In the 1940s and 50s Hispanic theater waned, only surviving in mutual aid societies, church halls, and lodges for smaller audiences. In 1940, Puerto Rican dramatist René Marqués began to develop an awareness of the Puerto Rican experience in the United States while studying playwriting in New York. After returning to San Juan, he wrote the play La Carreta. The story of La Carreta dramatized a family dislocated from their farm and resettling into a slum in San Juan, and then to New York City. It resonated with many immigrant families who felt that their history, language and culture of the working class were represented in a serious dramatic form.

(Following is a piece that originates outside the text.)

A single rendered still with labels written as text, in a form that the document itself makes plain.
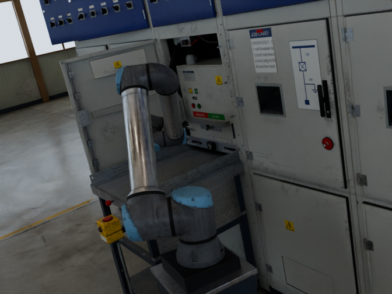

The play was first produced in 1953, directed by Roberto Rodríguez and starring the young actress Miriam Colón. The success of the play allowed Rodríguez and Colón to form the first permanent Hispanic theatrical group to have its own space, Teatro Arena, located in Manhattan on Sixth Avenue between 43rd and 44th street. The group was very successful at the start, allowing many important Latino/a figures to start their careers and giving Rodríguez the title as the father of modern Puerto Rican drama in the United States. However, the building was closed by the fire department in the 1960s, and the company could not survive past its fifth year of existence. Despite its short life though, it still had a huge impact on the Puerto Rican theater scene. Many new groups began to form, inspired by the success of El Nuevo Círculo Dramatico and another group, La Farándula Panamericana. Some of these groups include: El Nuevo Teatro Pobre de las Américas, Teatro Orilla, Teatro Guazabara, Teatro Jurutungo, and most notably Teatro Cuatro, which still exists to this day.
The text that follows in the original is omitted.